Launch SA History Online Internship Project.
We have been giving lots of attention to getting practical experience for professionals such as engineers, accountants, etc, not to mention artisans. So it's good to be able to do this for those involved in a largely intellectual pursuit such as History.
In this materialistic age, driven by the quest for profits, disciplines such as history and other humanities and social sciences are undervalued. So it is particularly important to note the success of the SA History Online (SAHO) project. For me, as Minister of Higher Education and Training, it is particularly pleasing to see that is able to absorb young history graduates as interns.
Hopefully, many of SAHO the interns will be able to use their experience to enhance their skills and insights as historians and go on to become teachers of history in our universities, colleges and schools. I hope also that many of you will go on from this base to become researchers who will help to shed light on the history of our country and our region.
Large swathes of this history has been left untold - or told in a very one-sided manner. - and neglected by Much history need has been neglected or altogether ignored by decades, indeed centuries, of foreign and minority domination of the means of intellectual production. The history of SA not only has to be rewritten - that is reinterpreted - but must also be researched and written up in the first place.
In a time where the study of history is not really a paying proposition for most of those who may want to pursue it, the new SAHO interns are indeed lucky to get this opportunity to work in an area that they love and to mobile it with postgraduate studies.
A project like SAHO must not only seek to write history and to reinterpret the past in new, exciting and relevant ways. It should also, I think work towards rejuvenating an interest and a love of history in our society. It is sad that in at this time when, at last, our political freedom allows us to pursue the truth about our past, as a society and as a nation, we no longer seem to be able to do so with vigor and enthusiasm due to a preoccupation with narrow economic interests which have starved the humanities of funds.
It is particularly sad to see SA history in a rather depressed state now, because, despite the suppression of progressive ideas in the past, SA did indeed develop a rich historiography even during the apartheid and pre-apartheid periods. Particularly noteworthy was the so-called reformist history which drew on traditions of political economy in the 1980s and which began to examine the centrality of the mining industry and commercial agriculture and their impact of the rest of society. In particular their impact in shaping the institution of migrant labour, the establishment of the reserves/bantustans and indeed the whole system of political oppression and economic oppression and the relationship between them.
Some of this research meshed with, and I think strengthened the interpretations and understandings of the liberation movement and in turn helped to shape the way that the liberation and the oppressed people understood the past - and, flowing from that, the present. The debunking of apartheid's myths by meticulous and rigorous historical research helped to give us confidence in our strengths and our potential.
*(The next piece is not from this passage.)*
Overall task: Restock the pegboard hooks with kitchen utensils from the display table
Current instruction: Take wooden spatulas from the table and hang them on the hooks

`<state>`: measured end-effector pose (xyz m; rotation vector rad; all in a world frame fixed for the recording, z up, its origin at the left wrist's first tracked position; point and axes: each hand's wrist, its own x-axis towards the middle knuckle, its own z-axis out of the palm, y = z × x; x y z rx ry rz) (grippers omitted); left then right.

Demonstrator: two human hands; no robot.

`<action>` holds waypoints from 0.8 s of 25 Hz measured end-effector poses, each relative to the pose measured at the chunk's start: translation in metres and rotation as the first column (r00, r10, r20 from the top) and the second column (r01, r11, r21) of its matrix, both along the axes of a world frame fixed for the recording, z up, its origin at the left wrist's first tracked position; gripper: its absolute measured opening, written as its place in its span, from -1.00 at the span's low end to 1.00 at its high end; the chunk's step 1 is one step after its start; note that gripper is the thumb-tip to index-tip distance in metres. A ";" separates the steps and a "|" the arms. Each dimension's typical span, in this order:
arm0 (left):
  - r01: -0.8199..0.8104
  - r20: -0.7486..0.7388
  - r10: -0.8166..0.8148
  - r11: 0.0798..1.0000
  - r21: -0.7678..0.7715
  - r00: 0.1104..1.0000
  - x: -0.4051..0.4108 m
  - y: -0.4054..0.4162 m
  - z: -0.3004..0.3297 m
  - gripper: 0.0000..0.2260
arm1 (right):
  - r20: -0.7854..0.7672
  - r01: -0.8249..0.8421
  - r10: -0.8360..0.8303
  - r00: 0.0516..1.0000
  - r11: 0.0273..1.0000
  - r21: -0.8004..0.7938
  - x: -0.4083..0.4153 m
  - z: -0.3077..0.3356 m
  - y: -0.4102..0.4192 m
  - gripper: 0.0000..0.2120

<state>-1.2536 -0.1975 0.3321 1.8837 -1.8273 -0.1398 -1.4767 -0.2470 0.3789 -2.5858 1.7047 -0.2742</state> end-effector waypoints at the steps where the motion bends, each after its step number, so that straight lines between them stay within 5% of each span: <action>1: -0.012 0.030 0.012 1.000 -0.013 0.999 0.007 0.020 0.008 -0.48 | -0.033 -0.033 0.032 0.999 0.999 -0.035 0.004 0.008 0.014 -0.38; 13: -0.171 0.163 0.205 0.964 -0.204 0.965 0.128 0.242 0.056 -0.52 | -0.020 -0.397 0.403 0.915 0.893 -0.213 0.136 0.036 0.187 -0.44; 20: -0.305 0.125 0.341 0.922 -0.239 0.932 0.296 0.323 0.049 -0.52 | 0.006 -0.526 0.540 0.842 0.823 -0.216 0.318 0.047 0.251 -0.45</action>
What is the role of history in the present period? This is a question that historians must answer with the assistance of many other interested people, among whom I would count myself. History influences the way we see ourselves very fundamentally. National as well as individual identities are very deeply impacted by our understanding of the past. And this applies to popular history as much as, if not more than academic history. The former must, of course draw on the former. But it is important that historians give plenty of attention to the way that history is understood by ordinary people. This means that historians must pay attention not only to academic research but also to popular forms such as TV, radio, the internet, newspapers and magazines, and school textbooks. The translation of academic research to popular forms of presentation and interpretation is an area which has not been given sufficient attention and to which SAHO is making an important contribution. It's focus on providing info to students and teachers is particularly important.
Government is currently, and I believe justifiably, prioritizing what we call the production of scarce and critical skills for our economy. The history that you are studying, that is the history of racial decades, indeed centuries, of foreign and minority domination of the means of intellectual production and apartheid has ensured that most black people got even less grounding in the so-called STEM subjects than in the humanities. Our economy desperately needs engineers, scientists, and those with certain business skills. This, however, doesn't mean that we must or should neglect SA or world history or, for that matter literature, philosophy, sociology, and so on.
A few months ago, I announced my intention to establish a National Institute for Humanities and Social Sciences. A pilot has now been established under the leadership of Prof Ari Sitas of UCT and Dr Sarah Mosoetsa of Wits. It will mitigate and help fund a number of catalytic research projects which will stimulate debate and further research. It will, from 2014, also initiate 6 virtual schools which will help to fund and provide support for PhD students around certain multi-disciplinary in the humanities and to stimulate dialogue among the students as well as between the students and leading scholars. History, will of course, be an important component of the work of the Institute. I believe that Omar Badsha has had some discussions with Prof Sitas and I look forward to some form of collaboration and partnership emerging between the HSS Institute and SAHO.
Conclusion: Thanks to Omar Badsha and the SAHO for their very important work in creating a depository of a great wealth of SA History.